§ **TASK DIRECTIONS**: The records follow. Filter them to the lines that hold "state".

§ **DATA RECORDS**:
•••

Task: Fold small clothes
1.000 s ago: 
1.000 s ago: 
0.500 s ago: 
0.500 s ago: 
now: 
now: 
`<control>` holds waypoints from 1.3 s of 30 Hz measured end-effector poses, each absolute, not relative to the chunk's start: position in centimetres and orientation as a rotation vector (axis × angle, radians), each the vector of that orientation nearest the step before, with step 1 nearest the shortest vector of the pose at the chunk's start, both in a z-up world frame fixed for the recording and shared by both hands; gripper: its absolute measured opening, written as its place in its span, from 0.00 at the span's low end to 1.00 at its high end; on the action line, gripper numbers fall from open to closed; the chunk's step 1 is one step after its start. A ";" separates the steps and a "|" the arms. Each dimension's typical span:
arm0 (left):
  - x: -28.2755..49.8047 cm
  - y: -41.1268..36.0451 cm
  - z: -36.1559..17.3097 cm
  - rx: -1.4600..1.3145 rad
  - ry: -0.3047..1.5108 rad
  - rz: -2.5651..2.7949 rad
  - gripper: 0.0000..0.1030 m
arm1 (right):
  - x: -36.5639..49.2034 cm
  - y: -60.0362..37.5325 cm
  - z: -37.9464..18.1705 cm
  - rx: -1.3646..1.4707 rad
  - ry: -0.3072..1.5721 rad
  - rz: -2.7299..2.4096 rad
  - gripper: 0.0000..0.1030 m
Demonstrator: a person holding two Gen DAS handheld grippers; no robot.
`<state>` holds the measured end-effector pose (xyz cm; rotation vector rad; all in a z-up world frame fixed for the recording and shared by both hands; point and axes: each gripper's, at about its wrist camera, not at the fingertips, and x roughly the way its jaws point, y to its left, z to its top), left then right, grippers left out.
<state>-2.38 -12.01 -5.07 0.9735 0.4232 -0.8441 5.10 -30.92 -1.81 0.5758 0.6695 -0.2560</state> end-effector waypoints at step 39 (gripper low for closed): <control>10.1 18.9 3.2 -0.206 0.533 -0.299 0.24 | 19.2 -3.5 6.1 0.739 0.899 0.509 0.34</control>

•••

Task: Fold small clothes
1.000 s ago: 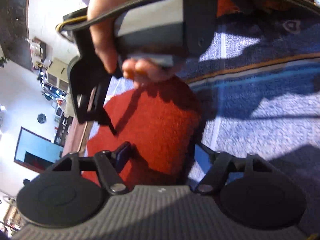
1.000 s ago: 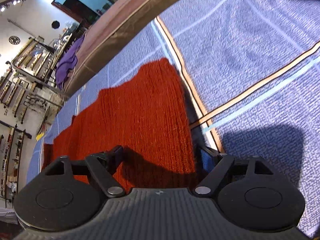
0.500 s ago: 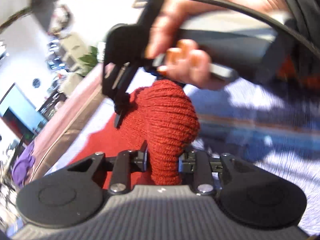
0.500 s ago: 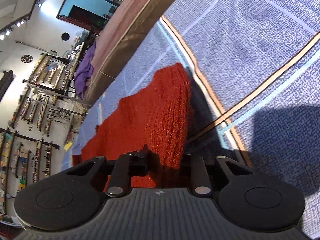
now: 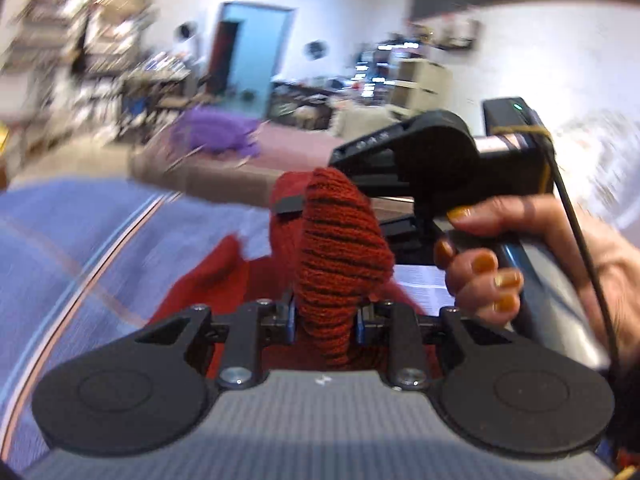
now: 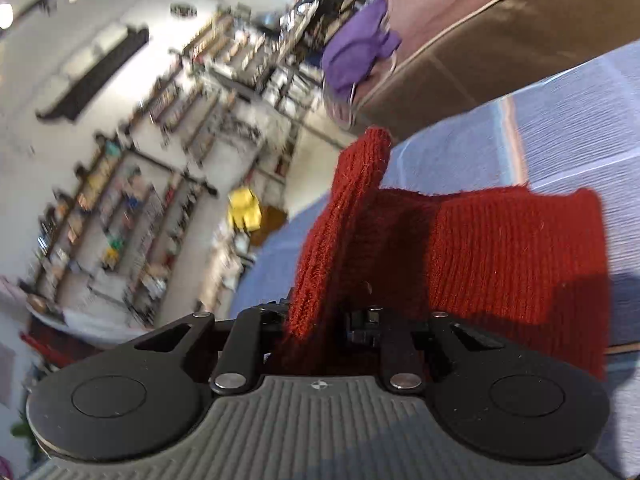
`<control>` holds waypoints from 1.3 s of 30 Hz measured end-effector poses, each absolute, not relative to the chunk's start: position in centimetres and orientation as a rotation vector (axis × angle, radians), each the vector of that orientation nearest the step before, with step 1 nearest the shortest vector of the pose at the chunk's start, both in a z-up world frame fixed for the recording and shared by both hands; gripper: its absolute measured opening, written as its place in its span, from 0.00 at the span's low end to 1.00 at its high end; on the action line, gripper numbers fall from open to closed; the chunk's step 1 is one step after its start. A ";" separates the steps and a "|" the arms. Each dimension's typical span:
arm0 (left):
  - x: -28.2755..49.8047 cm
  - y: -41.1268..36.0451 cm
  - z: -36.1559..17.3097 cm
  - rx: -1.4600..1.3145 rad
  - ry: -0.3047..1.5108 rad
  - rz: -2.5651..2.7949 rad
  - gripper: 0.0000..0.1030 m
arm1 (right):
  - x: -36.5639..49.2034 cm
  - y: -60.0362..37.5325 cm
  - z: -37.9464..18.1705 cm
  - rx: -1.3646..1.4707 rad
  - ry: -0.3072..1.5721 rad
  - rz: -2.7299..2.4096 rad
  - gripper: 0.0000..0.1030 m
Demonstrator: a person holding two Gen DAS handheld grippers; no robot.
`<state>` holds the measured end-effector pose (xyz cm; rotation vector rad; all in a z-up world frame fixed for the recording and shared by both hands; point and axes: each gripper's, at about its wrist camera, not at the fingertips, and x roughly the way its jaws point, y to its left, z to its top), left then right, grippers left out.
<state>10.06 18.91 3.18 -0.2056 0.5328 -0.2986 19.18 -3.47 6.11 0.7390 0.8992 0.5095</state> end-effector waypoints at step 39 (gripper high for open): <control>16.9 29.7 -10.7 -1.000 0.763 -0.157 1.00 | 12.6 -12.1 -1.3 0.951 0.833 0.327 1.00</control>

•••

§ **TASK SOLUTION**:
`<state>` holds the measured end-effector pose (xyz cm; rotation vector rad; all in a z-up world frame fixed for the recording and shared by both hands; point and axes: each gripper's, at about its wrist camera, not at the fingertips, and x roughly the way its jaws point, y to its left, z to its top), left then right, grippers left out.
<state>-2.38 -12.01 -5.07 0.9735 0.4232 -0.8441 5.10 -30.92 -1.81 0.5758 0.6695 -0.2560</state> end-effector waypoints at step 39 (gripper low for closed): <control>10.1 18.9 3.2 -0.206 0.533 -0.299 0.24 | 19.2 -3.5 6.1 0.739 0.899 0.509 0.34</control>
`<state>` holds the measured end-effector pose (xyz cm; rotation vector rad; all in a z-up world frame fixed for the recording and shared by both hands; point and axes: each gripper's, at about its wrist camera, not at the fingertips, and x roughly the way its jaws point, y to its left, z to its top), left then right, grippers left out.
<state>10.06 18.91 3.18 -0.2056 0.5328 -0.2986 19.18 -3.47 6.11 0.7390 0.8992 0.5095</state> end-effector waypoints at step 39 (gripper high for open): <control>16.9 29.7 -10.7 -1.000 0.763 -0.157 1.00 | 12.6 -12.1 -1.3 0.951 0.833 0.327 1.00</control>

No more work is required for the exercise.